* **What the exercise asks**
Write out, word for word, the part of the listing below that opens with the line containing "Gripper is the" and closes with the line containing "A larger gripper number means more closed", keeping both of those lines and adding no others.

* **Data listing**
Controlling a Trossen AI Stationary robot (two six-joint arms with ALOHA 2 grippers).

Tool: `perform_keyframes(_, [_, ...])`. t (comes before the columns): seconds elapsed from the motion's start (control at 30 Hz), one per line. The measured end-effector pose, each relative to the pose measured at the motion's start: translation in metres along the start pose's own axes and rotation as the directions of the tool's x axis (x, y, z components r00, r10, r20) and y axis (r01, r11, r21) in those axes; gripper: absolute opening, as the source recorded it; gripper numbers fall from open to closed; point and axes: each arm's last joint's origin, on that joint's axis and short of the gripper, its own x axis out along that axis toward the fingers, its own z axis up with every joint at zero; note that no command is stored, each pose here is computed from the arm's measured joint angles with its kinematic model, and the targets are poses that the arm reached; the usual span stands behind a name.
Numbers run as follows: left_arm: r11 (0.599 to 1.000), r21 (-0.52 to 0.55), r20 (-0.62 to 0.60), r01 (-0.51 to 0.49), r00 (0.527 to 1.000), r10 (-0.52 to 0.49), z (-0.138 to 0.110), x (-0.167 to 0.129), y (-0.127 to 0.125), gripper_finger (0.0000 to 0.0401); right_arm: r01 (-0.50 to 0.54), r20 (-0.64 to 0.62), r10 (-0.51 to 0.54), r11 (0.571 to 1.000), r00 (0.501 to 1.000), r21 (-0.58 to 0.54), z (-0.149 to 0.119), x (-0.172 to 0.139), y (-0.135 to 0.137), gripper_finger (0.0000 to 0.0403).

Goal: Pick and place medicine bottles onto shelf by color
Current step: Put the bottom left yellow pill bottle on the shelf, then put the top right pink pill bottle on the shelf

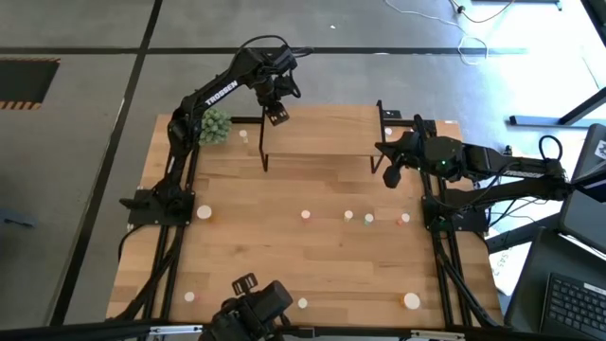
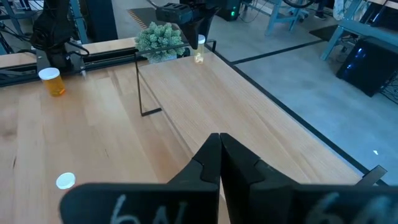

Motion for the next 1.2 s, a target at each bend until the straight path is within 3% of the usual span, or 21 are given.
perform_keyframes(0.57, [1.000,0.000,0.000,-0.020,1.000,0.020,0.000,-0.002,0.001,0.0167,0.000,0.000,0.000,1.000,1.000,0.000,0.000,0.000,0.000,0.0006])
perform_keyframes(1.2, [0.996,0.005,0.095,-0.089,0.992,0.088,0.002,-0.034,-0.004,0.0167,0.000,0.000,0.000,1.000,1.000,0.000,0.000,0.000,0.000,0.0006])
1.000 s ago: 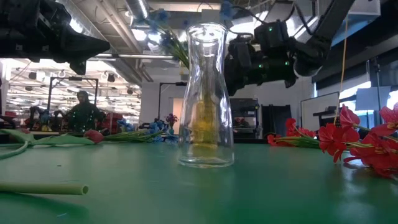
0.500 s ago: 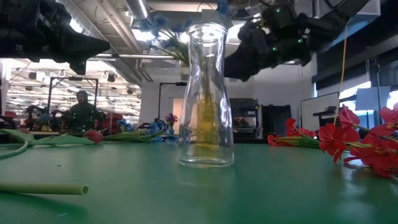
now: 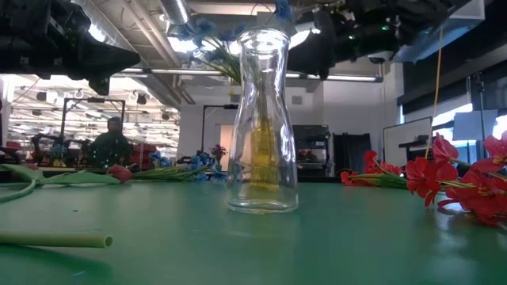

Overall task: Sort flowers into vase by color
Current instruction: Put the top white flower into the yellow flower vase

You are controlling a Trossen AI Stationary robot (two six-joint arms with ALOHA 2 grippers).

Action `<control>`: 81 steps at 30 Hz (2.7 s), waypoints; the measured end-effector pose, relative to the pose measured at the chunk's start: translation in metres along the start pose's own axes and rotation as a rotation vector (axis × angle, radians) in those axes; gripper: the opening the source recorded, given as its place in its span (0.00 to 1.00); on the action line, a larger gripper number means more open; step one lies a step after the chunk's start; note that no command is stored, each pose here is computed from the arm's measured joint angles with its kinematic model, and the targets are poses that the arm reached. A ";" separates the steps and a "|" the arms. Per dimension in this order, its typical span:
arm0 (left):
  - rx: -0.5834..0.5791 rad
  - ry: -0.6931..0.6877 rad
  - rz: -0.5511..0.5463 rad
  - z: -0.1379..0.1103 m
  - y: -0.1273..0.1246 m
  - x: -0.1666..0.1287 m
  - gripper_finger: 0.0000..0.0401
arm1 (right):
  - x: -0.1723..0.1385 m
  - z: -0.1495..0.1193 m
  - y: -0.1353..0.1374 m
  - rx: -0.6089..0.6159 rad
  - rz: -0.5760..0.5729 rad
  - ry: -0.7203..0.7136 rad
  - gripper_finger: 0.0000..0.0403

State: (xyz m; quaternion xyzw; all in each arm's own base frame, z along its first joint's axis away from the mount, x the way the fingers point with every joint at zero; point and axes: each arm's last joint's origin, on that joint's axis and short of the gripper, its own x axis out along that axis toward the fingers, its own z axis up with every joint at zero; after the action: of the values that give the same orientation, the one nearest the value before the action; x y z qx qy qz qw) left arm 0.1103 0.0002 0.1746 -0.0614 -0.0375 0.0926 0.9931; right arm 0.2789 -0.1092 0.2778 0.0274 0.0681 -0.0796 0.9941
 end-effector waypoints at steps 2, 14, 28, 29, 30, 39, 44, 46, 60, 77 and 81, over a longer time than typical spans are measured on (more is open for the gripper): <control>0.000 0.000 0.000 0.000 0.000 0.000 0.00 | 0.005 0.005 -0.007 0.037 0.032 -0.003 0.45; 0.000 0.000 0.000 0.000 0.000 0.000 0.00 | 0.044 0.019 -0.018 0.105 0.148 0.024 0.45; 0.000 0.000 0.000 0.000 0.000 0.000 0.00 | 0.053 0.028 -0.020 0.090 0.191 -0.005 0.43; 0.000 0.000 0.000 0.000 0.000 0.000 0.00 | 0.053 0.028 -0.020 0.090 0.191 -0.005 0.42; 0.000 0.000 0.000 0.000 0.000 0.000 0.00 | 0.053 0.028 -0.020 0.091 0.191 -0.002 0.40; 0.000 0.000 0.000 0.000 0.000 0.000 0.00 | 0.053 0.028 -0.020 0.065 0.192 -0.004 0.04; 0.000 0.000 0.000 0.000 0.000 0.000 0.00 | 0.047 0.031 -0.018 0.059 0.192 0.014 0.03; 0.000 0.000 0.000 0.000 0.000 0.000 0.00 | 0.040 0.035 -0.016 0.042 0.191 0.033 0.01; 0.000 0.000 0.000 0.000 0.000 0.000 0.00 | 0.032 0.028 0.017 0.007 0.254 0.184 0.00; 0.000 0.000 0.000 0.000 0.000 0.000 0.00 | 0.016 0.012 0.019 0.039 0.185 0.426 0.32; 0.000 0.000 0.000 0.000 0.000 0.000 0.00 | 0.000 0.019 0.021 0.035 0.133 0.466 0.47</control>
State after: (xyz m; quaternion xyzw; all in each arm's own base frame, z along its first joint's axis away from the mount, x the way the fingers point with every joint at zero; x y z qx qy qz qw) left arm 0.1103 0.0002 0.1745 -0.0613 -0.0373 0.0925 0.9931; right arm 0.2844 -0.0899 0.2975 0.0668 0.2922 -0.0064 0.9540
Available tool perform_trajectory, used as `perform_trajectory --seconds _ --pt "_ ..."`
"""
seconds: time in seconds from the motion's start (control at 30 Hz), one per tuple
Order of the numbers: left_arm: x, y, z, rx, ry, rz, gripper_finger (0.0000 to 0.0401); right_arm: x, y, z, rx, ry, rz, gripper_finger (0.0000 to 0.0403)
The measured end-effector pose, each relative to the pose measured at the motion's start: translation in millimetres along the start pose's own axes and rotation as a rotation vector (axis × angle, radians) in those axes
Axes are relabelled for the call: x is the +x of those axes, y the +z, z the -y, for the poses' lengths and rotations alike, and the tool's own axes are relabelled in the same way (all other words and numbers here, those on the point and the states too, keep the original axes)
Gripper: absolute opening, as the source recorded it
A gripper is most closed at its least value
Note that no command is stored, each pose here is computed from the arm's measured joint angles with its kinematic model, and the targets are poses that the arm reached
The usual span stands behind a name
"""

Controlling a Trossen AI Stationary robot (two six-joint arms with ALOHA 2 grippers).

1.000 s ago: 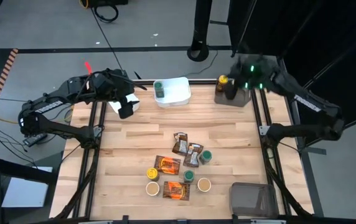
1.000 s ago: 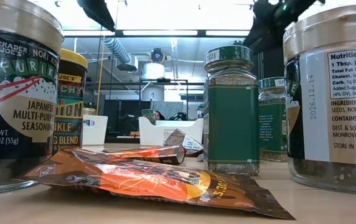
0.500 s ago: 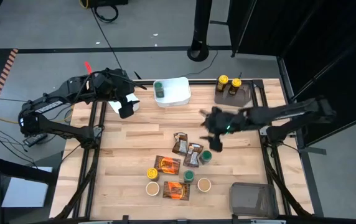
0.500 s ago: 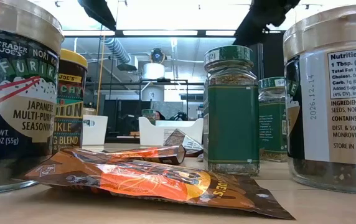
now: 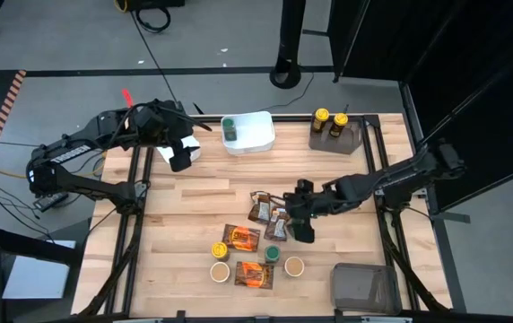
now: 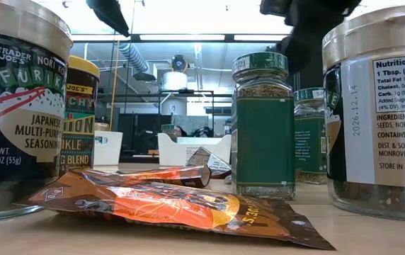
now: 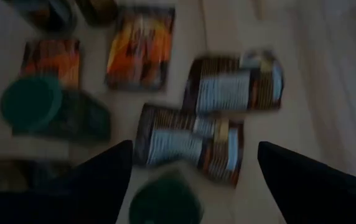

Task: Sort spices by type
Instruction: Put the top green seasoning bottle into the right white bin

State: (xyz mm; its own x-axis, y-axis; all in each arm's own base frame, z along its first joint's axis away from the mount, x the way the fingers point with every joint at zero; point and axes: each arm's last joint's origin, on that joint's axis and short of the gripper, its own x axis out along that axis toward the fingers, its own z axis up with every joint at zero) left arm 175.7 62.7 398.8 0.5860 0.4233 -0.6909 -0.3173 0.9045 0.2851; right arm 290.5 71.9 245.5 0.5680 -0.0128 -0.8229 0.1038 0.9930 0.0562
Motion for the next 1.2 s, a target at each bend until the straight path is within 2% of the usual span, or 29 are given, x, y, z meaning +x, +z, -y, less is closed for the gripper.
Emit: perform_trajectory --seconds 0.13,0.6,0.77,1.0,1.2 --pt "0.0 0.1 0.0 -0.002 0.000 0.001 0.0325 1.7 -14.5 -6.6 0.020 -0.031 -0.110 0.0352" --pt "0.0 1.1 -0.2 -0.006 0.002 0.011 0.0325 35.2 -27.0 -16.8 0.001 -0.061 -0.232 0.0348" --pt "0.0 1.1 -0.2 -0.006 0.002 0.011 0.0325 37.1 -26.1 -15.1 -0.008 -0.059 -0.231 0.0305" --pt "0.0 1.1 -0.2 -0.006 0.002 0.011 0.0325 36.7 -23.3 -9.2 0.025 -0.048 -0.237 0.0206" --pt "0.0 1.0 -0.2 -0.006 0.002 0.010 0.0325 37.5 -21.8 -4.8 0.040 -0.052 -0.238 0.0206"
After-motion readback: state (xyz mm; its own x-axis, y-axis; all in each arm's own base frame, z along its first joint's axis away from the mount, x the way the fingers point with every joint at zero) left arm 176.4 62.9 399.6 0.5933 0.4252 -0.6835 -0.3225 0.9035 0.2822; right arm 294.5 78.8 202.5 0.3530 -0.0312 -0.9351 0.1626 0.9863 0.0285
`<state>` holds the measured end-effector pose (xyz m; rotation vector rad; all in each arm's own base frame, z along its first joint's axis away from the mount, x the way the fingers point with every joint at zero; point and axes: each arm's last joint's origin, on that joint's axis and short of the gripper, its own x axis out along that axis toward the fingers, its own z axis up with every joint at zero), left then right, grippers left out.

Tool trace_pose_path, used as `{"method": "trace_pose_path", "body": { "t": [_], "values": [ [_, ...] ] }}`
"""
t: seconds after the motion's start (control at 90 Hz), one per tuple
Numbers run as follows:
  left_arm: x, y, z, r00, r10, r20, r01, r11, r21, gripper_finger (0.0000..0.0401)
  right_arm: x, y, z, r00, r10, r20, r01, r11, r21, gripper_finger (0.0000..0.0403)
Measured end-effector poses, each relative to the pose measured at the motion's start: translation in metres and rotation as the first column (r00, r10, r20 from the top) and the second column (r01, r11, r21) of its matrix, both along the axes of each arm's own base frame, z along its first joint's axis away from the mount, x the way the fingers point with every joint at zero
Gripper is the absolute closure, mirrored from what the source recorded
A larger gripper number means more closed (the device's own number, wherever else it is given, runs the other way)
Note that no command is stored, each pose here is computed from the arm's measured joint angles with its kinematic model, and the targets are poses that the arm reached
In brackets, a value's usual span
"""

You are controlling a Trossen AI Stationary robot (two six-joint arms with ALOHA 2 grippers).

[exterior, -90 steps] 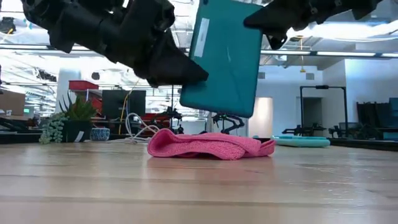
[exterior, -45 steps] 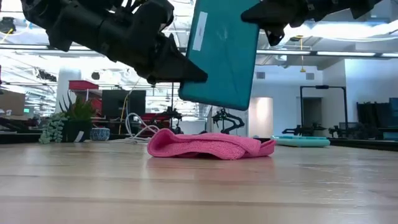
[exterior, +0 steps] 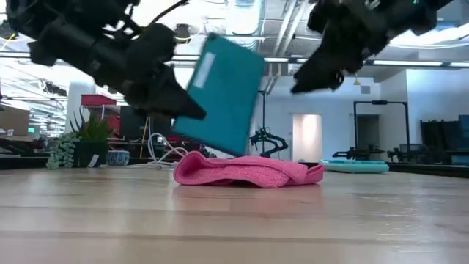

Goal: Apply microfiber cloth
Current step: Wipe the back of the cellphone with the pink microfiber cloth

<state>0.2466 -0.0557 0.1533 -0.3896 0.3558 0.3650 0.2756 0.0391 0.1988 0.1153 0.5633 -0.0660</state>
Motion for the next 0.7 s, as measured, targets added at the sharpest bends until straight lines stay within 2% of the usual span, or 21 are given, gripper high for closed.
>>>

* **Solution for this problem**
Gripper is the absolute closure, mirrored from what the source recorded
A larger gripper number means more closed (the device's own number, wherever else it is given, runs the other way)

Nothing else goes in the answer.